REMnux 3 review - a treasure chest for the malware-curious
Detect and redirect “phone home” messages of malware with fakedns

An annoying shortcoming is that only the graphical tools are listed in the LXDE application menu, which means that most of the tools are not visible in the menu to explore. So if you want to know whether REMnux includes a specific command line malware analysis tool, you just have to try it or look it up in the cheat sheet. A distribution like BackTrack has a better solution for this, as it includes menu items for command line utilities that open a terminal window with the tool showing its usage info (e.g. with the –help option) when you click on it.

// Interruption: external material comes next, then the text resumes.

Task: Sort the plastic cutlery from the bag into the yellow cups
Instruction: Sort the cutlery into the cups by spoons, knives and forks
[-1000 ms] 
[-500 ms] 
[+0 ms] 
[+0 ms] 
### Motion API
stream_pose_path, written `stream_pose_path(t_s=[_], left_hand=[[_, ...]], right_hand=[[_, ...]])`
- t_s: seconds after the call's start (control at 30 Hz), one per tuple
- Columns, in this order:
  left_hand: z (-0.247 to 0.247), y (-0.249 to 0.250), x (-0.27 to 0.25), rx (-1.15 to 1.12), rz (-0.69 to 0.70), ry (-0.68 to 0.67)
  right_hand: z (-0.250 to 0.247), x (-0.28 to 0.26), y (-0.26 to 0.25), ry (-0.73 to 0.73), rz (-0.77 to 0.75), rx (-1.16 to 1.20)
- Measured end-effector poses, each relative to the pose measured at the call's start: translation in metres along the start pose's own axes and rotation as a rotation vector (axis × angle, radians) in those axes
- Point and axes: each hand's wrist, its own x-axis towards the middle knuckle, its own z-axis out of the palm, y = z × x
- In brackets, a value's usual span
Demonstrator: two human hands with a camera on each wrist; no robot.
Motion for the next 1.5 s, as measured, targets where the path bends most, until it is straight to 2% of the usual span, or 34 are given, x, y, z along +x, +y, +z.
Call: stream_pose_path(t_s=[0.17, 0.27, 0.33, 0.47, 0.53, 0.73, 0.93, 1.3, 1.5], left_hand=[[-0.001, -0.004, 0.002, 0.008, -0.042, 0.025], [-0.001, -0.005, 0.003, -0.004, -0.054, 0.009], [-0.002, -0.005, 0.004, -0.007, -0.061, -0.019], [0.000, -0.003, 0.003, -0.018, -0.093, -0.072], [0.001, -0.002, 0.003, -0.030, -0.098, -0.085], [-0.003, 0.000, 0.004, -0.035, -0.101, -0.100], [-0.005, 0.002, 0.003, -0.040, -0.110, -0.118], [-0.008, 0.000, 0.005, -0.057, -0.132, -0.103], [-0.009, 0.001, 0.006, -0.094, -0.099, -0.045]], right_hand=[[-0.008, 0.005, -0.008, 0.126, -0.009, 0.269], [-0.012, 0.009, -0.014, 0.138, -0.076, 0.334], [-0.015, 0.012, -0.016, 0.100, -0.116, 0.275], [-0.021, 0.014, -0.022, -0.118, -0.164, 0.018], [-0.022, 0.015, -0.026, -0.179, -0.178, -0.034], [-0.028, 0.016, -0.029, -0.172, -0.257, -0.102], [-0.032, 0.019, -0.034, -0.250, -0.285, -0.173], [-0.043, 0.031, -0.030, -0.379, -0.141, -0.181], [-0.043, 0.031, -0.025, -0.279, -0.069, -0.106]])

Fortunately, REMnux includes a shortcut to the aforementioned cheat sheet on the desktop background to get you started, which lists some general commands and gives an overview of the available tools. The distribution has also set up some convenient aliases for commands in ~/.bash_aliases. The other shortcut on the desktop background opens FreeMind with a template for a mind map for your malware analysis report, which is to remind you to go through the process in a methodical way. Thanks to this guidance of REMnux, analyzing malware has never been so easy.

Verdict: 4/5
While you could certainly use any general-purpose Linux distribution and install all the tools you need, REMnux offers a treasure chest of useful tools to analyze PDF, Flash, JavaScript or other malware. The distribution is not as user-friendly as it could be, but the cheat sheet and the mind map will get you on track in no time.